I'm not saying that Clemson will turn into a paper tiger anytime soon. Clemson has been recruiting elite players and will always have some excellent selling points to lure in top prospects. IPTAY is still a formidable weapon it the Tiger arsenal - as demonstrated by its funding of a new indoor practice facility. If it comes down to money, Clemson will always make sure football is funded; it will cede basketball to us and won't bother adding sports. Maybe CU can make a run in the ACC that puts it in the future "FBS" playoff hunt. It might work out for them in the end. IPTAY funds might not be taken into full consideration either. In any event, Tiger football isn't going away without a fight. If it jumps to a new league, or the ACC fixes what ails 'em, then its back to spur-and-claw on relatively equal financial footing.

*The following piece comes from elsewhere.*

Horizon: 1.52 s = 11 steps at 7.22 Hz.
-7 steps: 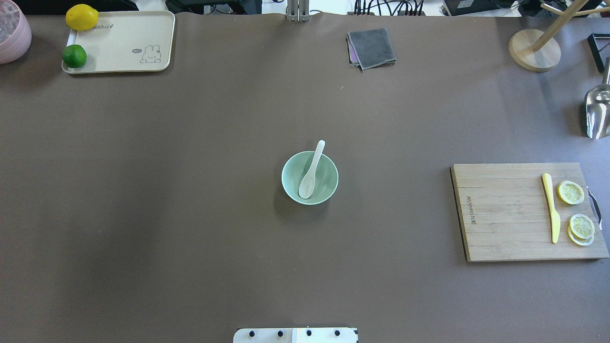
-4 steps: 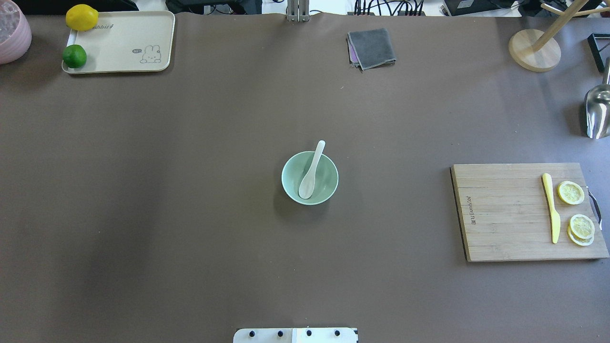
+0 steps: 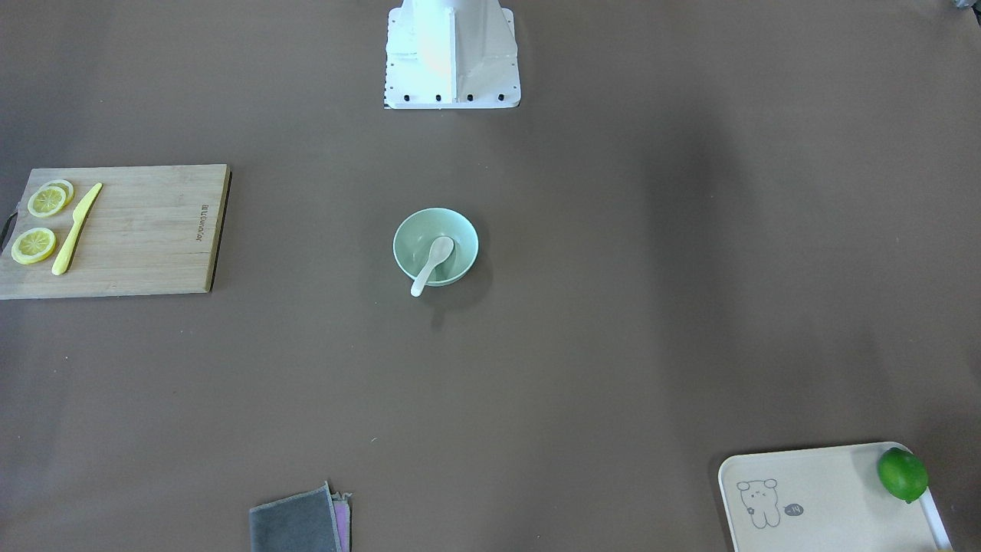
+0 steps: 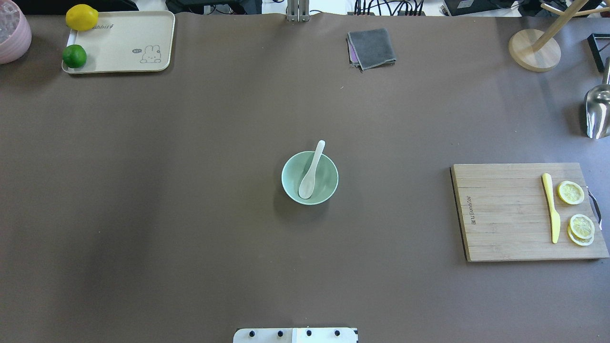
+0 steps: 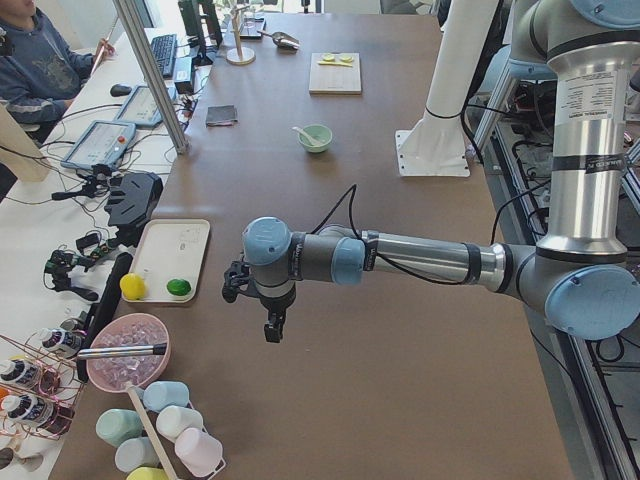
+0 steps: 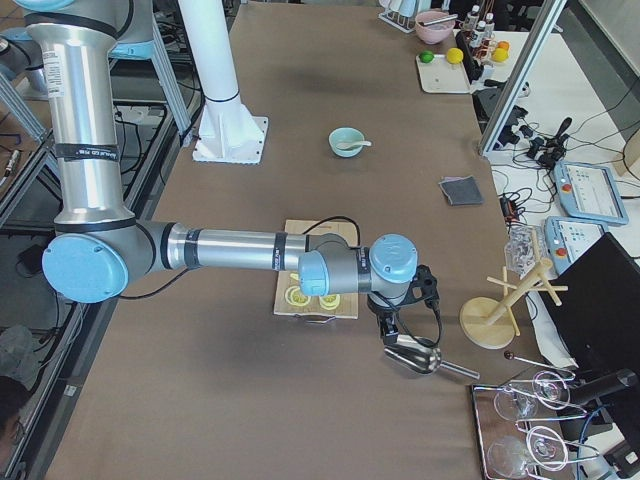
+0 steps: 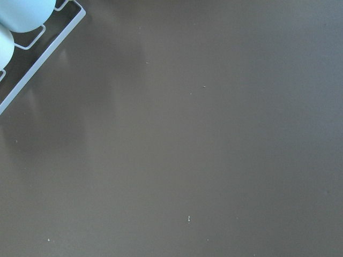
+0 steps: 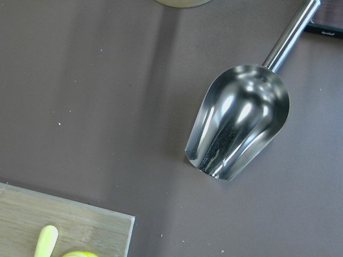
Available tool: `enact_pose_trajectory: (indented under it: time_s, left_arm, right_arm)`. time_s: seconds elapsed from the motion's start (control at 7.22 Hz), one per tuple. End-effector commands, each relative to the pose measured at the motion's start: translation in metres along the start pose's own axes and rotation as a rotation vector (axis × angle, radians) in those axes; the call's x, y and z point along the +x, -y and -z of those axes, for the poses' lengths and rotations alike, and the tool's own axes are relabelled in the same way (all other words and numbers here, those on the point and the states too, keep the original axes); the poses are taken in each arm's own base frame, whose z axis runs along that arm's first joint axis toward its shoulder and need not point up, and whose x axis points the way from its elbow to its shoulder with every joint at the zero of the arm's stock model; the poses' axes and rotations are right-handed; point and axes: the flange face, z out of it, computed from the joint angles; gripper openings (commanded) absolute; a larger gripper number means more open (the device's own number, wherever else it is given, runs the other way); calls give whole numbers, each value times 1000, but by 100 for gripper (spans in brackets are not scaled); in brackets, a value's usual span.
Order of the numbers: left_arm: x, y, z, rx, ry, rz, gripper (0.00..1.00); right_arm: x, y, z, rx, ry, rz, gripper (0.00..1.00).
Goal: Place spoon in bowl
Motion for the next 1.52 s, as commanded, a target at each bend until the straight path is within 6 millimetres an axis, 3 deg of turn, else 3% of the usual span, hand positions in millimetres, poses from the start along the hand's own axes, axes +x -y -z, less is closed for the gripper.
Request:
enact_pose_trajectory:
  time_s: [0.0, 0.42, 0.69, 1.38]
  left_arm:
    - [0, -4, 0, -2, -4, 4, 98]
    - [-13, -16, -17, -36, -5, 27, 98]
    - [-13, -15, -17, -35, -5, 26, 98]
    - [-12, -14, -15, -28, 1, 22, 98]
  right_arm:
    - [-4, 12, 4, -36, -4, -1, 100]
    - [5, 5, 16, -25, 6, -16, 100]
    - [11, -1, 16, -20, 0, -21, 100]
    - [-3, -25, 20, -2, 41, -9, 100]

But I suspect the cumulative effect is going to be real. Already, South Carolina has been addressing long-term systemic problems - e.g., the lack of ambience around Williams-Brice Stadium - that put us at a disadvantage with schools like Clemson and Georgia that had more aesthetically pleasing on-campus surroundings for their stadia, which doubtless gave them a leg-up on recruiting against us. With the Farmer's Market Project, the new video board scheduled to be unveiled this season, plus the recent fair grounds makeover and stadium renovation, South Carolina is rapidly turning Williams-Brice into a jewel. Think about what it will mean for W-B to have an on-campus feel - after years of being criticized as a run-down facility in an even-more run-down light industrial zone - and in the process rectifying what I consider to have been a grave mistake made in the 1930s by moving our football facilities out to the fairgrounds.

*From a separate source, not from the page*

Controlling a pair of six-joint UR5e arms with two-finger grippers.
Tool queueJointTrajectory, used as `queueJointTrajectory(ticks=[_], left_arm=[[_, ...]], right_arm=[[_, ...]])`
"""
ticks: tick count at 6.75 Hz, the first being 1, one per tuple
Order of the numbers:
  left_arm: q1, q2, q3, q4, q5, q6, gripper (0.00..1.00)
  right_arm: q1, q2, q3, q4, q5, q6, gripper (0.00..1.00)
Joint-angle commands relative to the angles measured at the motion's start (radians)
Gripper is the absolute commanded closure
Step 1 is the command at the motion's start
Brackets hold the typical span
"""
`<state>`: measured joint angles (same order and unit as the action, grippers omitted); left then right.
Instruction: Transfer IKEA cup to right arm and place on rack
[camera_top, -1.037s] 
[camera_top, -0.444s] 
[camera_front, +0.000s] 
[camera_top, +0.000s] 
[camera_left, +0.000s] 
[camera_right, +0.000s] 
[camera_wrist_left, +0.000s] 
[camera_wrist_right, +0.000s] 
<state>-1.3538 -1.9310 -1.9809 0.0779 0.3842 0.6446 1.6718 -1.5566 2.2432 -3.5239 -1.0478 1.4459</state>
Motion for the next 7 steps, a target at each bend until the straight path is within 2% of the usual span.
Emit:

Facilities upgrades worth $154 million are putting us on a different level in terms of locker room, weight room and recruiting rooms inside W-B too. Plus, the Dodie academic center is already another jewel in our cap. Phase II of the master facilities plan calls for our own new indoor practice facility in 2014 ($14m) and a new Athletics Performance Facility ($15m) in 2016. Consider that we might be able to pay for those projects out of current funds. Put yourself in the mindset of a recruit visiting Carolina in the next couple of years. It's going to be dazzling.

Without SEC money, it would all be an impossible dream. Instead, it's a present-day reality.

No, we're not talking about Clemson-USC turning into Vandy-Tennessee. But the money advantage can't be ignored by the Tigers forever. Clemson may be happy to stick with the ACC - for the time-being. But they're definitely in the rear-view on the money front for the foreseeable future. That has to warm Gamecock hearts everywhere.

And give palpitations to Clemson fans.